**TASK PROMPT**
Wherever a line holds the word "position", copy that line from the data.

**RECORDS FOR PROCESSING**
▼▼▼
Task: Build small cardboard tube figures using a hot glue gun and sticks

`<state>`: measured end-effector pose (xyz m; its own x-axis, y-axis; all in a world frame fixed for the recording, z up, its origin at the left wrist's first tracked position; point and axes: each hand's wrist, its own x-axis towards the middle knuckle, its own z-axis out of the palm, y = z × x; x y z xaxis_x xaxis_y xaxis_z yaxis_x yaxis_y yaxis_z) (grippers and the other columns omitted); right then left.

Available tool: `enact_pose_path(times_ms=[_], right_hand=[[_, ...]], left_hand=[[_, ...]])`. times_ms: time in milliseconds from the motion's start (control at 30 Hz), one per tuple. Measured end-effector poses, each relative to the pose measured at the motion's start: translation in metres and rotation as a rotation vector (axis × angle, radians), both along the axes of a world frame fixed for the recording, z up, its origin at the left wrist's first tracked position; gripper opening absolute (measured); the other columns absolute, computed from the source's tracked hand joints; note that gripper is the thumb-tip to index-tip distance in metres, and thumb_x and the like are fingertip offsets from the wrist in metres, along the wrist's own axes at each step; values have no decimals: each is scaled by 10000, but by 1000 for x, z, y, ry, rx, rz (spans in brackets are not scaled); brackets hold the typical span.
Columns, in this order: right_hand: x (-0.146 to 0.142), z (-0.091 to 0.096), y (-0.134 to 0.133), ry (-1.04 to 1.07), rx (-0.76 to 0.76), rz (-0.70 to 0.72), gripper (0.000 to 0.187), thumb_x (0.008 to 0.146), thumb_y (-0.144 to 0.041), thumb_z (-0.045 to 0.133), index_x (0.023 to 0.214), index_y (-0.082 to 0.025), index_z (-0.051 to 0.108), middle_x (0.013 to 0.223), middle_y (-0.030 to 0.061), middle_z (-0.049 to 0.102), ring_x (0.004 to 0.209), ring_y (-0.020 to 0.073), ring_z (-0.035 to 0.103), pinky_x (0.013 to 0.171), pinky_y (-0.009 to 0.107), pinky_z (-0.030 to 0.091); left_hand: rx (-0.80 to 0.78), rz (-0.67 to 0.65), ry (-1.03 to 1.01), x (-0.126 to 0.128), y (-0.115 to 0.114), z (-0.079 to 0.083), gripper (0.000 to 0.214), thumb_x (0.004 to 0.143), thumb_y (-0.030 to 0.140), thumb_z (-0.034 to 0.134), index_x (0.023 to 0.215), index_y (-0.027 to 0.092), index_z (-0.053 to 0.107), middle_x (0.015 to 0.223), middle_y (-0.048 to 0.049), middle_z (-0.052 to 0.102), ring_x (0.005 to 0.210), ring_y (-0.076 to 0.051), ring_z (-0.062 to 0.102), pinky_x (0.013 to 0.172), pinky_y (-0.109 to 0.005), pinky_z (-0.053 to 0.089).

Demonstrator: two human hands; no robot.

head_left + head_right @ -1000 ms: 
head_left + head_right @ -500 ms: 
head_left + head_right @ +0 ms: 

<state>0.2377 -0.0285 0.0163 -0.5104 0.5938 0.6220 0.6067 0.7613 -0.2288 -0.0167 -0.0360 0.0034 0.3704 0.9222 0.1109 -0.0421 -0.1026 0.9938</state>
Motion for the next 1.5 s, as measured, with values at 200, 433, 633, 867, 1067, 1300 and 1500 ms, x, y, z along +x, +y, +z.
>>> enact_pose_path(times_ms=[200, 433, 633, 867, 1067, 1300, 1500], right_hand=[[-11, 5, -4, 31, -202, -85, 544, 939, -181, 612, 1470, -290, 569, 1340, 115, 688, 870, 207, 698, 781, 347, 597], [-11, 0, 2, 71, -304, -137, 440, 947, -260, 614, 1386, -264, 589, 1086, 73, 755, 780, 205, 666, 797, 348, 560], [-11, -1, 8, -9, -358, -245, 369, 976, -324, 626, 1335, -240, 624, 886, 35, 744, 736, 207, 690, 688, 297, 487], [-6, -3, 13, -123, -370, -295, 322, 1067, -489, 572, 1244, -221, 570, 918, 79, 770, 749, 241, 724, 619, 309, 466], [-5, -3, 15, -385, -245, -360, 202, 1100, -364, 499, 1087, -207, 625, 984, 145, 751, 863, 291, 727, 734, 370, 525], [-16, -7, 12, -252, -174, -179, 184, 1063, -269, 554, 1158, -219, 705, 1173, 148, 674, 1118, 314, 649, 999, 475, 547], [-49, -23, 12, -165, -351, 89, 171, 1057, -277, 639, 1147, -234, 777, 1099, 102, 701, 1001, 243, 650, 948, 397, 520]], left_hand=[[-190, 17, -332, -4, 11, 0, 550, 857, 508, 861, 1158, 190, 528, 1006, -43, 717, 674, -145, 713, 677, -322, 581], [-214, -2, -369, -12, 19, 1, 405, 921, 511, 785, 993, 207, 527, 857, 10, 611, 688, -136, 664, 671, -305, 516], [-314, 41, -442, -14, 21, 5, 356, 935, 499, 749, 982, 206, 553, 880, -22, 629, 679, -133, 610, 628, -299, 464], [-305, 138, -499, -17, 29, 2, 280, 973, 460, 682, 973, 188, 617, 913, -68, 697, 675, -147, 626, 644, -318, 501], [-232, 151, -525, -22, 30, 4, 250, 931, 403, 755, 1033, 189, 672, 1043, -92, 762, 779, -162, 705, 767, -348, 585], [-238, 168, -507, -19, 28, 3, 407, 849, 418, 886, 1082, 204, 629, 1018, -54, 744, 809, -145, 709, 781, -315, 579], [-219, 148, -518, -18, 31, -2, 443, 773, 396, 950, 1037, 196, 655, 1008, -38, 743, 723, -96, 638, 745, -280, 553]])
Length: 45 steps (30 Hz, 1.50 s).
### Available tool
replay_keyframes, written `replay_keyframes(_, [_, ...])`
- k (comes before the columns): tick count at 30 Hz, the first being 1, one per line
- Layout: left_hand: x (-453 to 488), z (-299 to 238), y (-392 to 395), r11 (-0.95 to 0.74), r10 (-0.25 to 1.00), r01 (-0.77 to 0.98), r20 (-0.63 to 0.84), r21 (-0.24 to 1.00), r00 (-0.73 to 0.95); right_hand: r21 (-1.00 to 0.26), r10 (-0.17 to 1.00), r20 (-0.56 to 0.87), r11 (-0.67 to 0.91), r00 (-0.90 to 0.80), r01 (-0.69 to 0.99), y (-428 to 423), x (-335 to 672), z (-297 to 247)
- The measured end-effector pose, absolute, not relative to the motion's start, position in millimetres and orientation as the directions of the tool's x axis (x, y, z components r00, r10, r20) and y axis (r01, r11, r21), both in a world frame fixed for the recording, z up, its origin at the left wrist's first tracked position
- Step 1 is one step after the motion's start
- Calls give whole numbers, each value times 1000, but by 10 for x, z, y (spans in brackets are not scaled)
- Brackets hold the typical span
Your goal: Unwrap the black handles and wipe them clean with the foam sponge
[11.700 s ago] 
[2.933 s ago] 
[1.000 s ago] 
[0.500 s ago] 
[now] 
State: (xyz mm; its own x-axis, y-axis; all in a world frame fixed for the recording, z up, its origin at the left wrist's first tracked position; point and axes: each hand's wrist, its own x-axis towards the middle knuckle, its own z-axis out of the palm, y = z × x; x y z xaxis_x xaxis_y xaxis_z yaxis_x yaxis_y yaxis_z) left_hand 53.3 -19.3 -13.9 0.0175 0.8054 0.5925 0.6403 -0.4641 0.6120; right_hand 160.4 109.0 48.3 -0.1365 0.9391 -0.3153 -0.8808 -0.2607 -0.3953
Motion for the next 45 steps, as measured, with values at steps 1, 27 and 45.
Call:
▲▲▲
**YOUR RESPONSE**
`<state>`: measured end-effector pose (xyz m; its own x-axis, y-axis; all in a world frame fixed for the recording, z up, its origin at the left wrist's first tracked position; point and axes: each hand's wrist, its own x-axis towards the middle knuckle, its own z-axis out of the palm, y = z × x; x y z xaxis_x xaxis_y xaxis_z yaxis_x yaxis_y yaxis_z) (grippers and the other columns omitted); right then left.
Available tool: `enact_pose_path(times_ms=[_], right_hand=[[_, ...]], left_hand=[[_, ...]])`. times_ms: time in milliseconds from the motion's start (control at 30 Hz), one per tuple. Measured end-effector poses, each relative to the pose measured at the motion's start: translation in metres and rotation as a rotation vector (axis × angle, radians), both along the axes of a world frame fixed for the recording, z up, its origin at the left wrist's first tracked position; gripper opening absolute (measured); the other columns absolute, computed from the source's tracked hand joints; note that gripper is the thumb-tip to index-tip distance in metres, and thumb_x and the like are fingertip offsets from the wrist in metres, along the wrist's own axes at each step; values have no decimals: each is scaled by 10000, but by 1000 for x, z, y, ry, rx, rz (spans in brackets are not scaled); brackets hold the typical span.
- The measured end-effector pose, absolute, not relative to the motion's start, position in millimetres and orientation as the directions of the tool's x axis (x, y, z components r00, r10, r20) and y axis (r01, r11, r21), both in a world frame fixed for the recording, z up, its origin at the left wrist's first tracked position
State: (xyz mm; its own x-axis, y-axis; all in a world frame fixed for the recording, z up, its origin at the left wrist's first tracked position; point and axes: each hand's wrist, its own x-axis towards the middle knuckle, its own z-axis out of the palm, y = z × x; x y z xaxis_x xaxis_y xaxis_z yaxis_x yaxis_y yaxis_z) left_hand 53.3 -19.3 -13.9 0.0175 0.8054 0.5925 0.6403 -0.4641 0.6120; right_hand 160.4 109.0 48.3 -0.1365 0.9391 -0.3153 -0.8808 -0.2607 -0.3953

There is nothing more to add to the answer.